WHAT IS EXPECTED ▸ From the first line below to the last, reproduce the material exactly and leave out the images.

DATA PROVIDED ▸
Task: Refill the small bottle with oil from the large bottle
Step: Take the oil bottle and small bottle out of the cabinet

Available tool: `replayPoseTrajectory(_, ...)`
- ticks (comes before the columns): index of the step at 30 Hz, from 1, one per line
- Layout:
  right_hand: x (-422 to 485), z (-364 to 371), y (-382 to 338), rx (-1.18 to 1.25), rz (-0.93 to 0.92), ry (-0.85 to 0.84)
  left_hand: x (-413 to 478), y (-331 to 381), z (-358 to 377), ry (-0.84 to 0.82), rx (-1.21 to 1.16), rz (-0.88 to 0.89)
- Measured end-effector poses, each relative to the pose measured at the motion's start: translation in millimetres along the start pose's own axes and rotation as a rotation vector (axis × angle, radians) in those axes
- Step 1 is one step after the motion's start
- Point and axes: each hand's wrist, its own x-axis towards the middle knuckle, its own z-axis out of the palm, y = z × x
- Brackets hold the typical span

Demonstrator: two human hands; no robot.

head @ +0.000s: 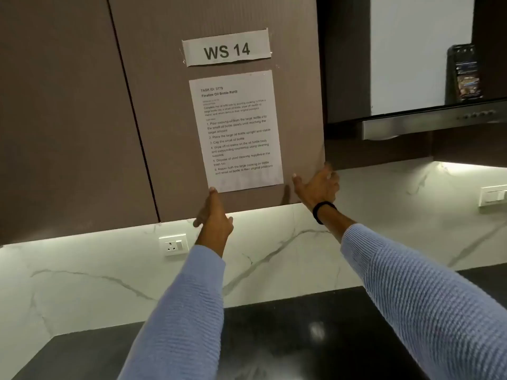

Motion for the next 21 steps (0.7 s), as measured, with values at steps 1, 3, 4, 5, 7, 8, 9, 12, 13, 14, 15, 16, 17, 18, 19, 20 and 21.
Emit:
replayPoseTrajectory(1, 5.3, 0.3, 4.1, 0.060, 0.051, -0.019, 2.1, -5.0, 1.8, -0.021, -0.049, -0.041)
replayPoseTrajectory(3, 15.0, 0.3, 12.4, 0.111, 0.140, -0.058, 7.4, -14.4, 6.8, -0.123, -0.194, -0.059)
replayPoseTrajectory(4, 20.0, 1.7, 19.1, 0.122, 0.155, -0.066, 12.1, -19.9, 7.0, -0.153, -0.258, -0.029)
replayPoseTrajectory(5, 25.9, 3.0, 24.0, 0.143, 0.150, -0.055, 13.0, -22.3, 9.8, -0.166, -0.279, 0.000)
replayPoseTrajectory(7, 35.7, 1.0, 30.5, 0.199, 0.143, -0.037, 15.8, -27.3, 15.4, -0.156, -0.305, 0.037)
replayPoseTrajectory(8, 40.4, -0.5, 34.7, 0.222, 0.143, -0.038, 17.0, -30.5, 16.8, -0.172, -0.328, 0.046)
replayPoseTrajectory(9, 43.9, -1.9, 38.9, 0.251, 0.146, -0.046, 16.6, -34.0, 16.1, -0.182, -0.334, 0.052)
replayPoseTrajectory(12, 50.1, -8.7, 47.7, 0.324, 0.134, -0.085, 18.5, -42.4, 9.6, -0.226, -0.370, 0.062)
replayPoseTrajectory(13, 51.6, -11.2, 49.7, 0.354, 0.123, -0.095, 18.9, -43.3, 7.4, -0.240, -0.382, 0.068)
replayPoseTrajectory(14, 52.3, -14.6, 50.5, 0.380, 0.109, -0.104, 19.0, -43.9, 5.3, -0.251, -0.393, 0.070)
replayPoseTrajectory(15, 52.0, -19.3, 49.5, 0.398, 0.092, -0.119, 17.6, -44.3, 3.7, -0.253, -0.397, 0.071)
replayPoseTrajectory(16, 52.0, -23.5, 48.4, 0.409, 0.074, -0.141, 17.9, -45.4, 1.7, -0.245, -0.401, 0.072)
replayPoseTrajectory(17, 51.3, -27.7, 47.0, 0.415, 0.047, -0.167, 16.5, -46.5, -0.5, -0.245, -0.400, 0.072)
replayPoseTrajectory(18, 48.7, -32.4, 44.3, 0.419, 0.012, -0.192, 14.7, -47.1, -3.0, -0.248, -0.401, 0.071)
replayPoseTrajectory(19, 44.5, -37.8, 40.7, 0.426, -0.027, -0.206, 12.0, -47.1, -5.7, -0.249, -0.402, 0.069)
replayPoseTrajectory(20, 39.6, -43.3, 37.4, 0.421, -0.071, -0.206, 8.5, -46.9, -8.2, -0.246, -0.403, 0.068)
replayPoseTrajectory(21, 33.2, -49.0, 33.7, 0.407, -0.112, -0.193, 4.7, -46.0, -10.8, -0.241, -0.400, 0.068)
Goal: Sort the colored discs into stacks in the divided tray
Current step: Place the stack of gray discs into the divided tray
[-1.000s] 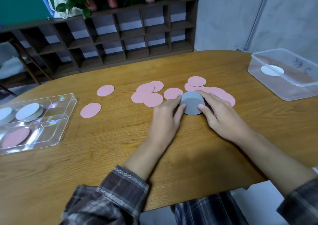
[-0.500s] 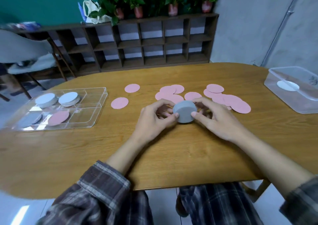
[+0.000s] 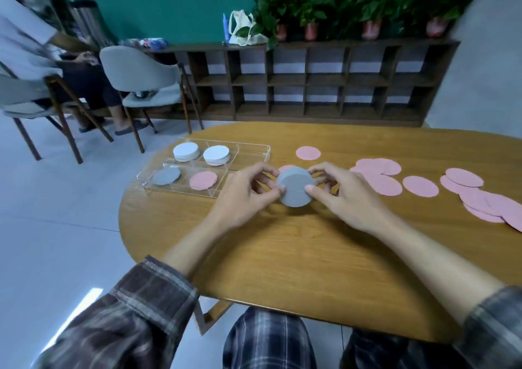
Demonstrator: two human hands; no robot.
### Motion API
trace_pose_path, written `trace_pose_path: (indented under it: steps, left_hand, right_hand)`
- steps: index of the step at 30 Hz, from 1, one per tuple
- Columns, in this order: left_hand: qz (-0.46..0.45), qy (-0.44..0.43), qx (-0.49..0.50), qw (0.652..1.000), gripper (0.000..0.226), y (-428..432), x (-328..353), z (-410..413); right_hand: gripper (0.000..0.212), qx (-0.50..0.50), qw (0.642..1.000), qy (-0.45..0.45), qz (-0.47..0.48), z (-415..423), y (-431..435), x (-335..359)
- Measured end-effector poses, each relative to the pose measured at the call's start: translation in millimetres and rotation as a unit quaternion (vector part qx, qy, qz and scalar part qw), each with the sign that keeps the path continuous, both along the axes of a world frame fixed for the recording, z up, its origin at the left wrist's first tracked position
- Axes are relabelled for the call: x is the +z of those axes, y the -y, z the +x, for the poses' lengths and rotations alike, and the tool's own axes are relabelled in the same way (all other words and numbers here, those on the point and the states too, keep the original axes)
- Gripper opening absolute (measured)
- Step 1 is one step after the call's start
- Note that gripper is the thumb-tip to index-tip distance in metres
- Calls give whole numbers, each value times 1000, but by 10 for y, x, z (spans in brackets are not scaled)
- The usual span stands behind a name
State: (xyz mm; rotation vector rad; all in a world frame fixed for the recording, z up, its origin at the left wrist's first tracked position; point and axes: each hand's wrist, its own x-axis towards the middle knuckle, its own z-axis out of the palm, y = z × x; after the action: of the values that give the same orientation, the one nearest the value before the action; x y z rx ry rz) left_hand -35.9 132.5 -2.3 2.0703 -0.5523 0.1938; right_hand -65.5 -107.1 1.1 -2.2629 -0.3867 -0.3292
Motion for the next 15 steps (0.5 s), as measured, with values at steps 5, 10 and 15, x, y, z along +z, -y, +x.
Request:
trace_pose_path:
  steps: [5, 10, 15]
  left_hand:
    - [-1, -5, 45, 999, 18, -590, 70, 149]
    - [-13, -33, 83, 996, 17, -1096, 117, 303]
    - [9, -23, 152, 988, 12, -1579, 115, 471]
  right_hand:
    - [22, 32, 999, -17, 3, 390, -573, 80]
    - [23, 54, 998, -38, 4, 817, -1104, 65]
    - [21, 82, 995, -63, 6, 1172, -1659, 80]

SOLUTION TO THE PROBLEM ▸
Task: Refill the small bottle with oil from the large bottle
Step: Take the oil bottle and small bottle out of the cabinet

Available tool: `replayPoseTrajectory(_, ...)`
- ticks (comes before the columns): index of the step at 30 Hz, from 1, one per line
- Layout:
  right_hand: x (-422 to 485), z (-364 to 371), y (-382 to 338), rx (-1.18 to 1.25), rz (-0.93 to 0.92), ry (-0.85 to 0.84)
  left_hand: x (-413 to 478), y (-331 to 381), z (-358 to 377), ry (-0.84 to 0.82), rx (-1.21 to 1.16), rz (-0.88 to 0.89)
- Measured end-effector poses, each relative to the pose measured at the motion's start: translation in millimetres along the start pose's own axes and rotation as a rotation vector (axis × angle, radians) in those axes
- Step 1 is one step after the motion's start
- Point and axes: each hand's wrist, its own x-axis towards the middle knuckle, its own z-axis out of the palm, y = z × x
- Brackets hold the typical span

Demonstrator: two human hands; no robot.

head @ +0.000s: 

Motion for the next 21 steps (0.7 s), as measured, with values at steps 1, 3, 4, 5, 7, 8, 9, 12, 13, 14, 15, 16, 17, 18, 19, 20 and 21.
Emit:
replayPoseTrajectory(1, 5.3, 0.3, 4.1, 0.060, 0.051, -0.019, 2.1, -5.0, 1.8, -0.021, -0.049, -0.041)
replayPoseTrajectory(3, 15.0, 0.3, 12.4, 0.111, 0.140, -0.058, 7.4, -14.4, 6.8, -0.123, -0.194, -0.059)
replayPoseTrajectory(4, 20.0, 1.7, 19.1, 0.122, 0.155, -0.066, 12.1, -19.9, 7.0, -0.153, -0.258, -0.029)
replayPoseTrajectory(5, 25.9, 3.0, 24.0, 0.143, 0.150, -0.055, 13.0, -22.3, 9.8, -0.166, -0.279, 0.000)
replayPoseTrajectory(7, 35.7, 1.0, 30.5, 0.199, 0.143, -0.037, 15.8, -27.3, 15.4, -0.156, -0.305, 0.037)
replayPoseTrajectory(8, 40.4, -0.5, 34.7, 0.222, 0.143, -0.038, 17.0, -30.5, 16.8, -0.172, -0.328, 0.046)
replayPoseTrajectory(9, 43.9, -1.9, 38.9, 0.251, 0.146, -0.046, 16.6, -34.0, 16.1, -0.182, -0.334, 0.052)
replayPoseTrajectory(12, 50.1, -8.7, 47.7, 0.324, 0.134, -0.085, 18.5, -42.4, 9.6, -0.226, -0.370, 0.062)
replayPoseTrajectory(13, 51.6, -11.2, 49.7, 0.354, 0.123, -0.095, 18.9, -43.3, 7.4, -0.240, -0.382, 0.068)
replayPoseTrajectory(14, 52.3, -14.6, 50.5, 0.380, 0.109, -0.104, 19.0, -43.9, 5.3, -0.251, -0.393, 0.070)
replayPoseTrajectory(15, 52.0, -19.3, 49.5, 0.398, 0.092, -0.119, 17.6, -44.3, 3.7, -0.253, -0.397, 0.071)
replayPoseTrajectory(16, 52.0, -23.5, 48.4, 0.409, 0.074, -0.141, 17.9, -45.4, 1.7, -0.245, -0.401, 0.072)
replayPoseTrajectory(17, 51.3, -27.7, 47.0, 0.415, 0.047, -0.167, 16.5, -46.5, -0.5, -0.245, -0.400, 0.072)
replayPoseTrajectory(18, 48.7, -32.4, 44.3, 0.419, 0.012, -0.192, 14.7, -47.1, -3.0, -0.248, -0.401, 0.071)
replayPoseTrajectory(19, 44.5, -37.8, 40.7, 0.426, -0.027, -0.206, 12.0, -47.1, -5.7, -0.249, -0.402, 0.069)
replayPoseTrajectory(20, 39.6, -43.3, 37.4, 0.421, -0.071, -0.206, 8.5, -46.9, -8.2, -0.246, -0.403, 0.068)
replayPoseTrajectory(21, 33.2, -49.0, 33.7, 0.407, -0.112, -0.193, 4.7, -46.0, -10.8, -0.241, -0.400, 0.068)
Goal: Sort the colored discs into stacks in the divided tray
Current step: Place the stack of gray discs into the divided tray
[-1.000s] 
[-0.500s] 
[+0.000s] 
Demonstrator: two human hands; no robot.
### Motion API
trace_pose_path, written `trace_pose_path: (indented under it: steps, left_hand, right_hand)`
- steps: index of the step at 30 Hz, from 1, one per tuple
- Columns, in this order: left_hand: qz (-0.46..0.45), qy (-0.44..0.43), qx (-0.49..0.50), qw (0.652..1.000), gripper (0.000..0.226), y (-428..432), x (-328..353), z (-410..413); right_hand: gripper (0.000..0.212), qx (-0.50..0.50), qw (0.642..1.000), qy (-0.45..0.45), qz (-0.47..0.48), z (-415..423), y (-431..435), x (-335..359)
- Measured end-effector poses, each relative to the pose measured at the call's start: translation in millimetres and rotation as a unit quaternion (vector part qx, qy, qz and scalar part qw), each with the sign that keeps the path continuous, both along the axes of a world frame fixed for the recording, z up, its origin at the left wrist's first tracked position
- Axes are relabelled for the call: x is the +z of those axes, y the -y, z the +x, for the poses' lengths and rotations alike, and the tool's own axes are relabelled in the same way (all other words and numbers here, those on the point and the states too, keep the original axes)
- Gripper opening absolute (measured)
- Step 1 is one step after the call's start
- Note that gripper is the thumb-tip to index-tip distance in metres
- Calls give whole numbers, each value times 1000, but by 10 for y, x, z (spans in brackets are not scaled)
- The usual span stands behind a name
State: (xyz mm; rotation vector rad; all in a world frame fixed for the recording, z up, its origin at the left wrist's first tracked position; point and axes: each hand's wrist, its own x-axis towards the middle knuckle, its own z-axis out of the palm, y = z × x; after the action: of the values that give the same orientation, the one nearest the value before the action; x y z rx ry rz) left_hand -35.9 132.5 -2.3 2.0703 -0.5523 0.1938; right_hand -65.5 -107.1 1.1 -2.2629 -0.3867 -0.3292
Motion for the next 15 steps (0.5 s), as measured, with values at steps 5, 10 and 15, x, y, z along +z, -y, +x.
Request:
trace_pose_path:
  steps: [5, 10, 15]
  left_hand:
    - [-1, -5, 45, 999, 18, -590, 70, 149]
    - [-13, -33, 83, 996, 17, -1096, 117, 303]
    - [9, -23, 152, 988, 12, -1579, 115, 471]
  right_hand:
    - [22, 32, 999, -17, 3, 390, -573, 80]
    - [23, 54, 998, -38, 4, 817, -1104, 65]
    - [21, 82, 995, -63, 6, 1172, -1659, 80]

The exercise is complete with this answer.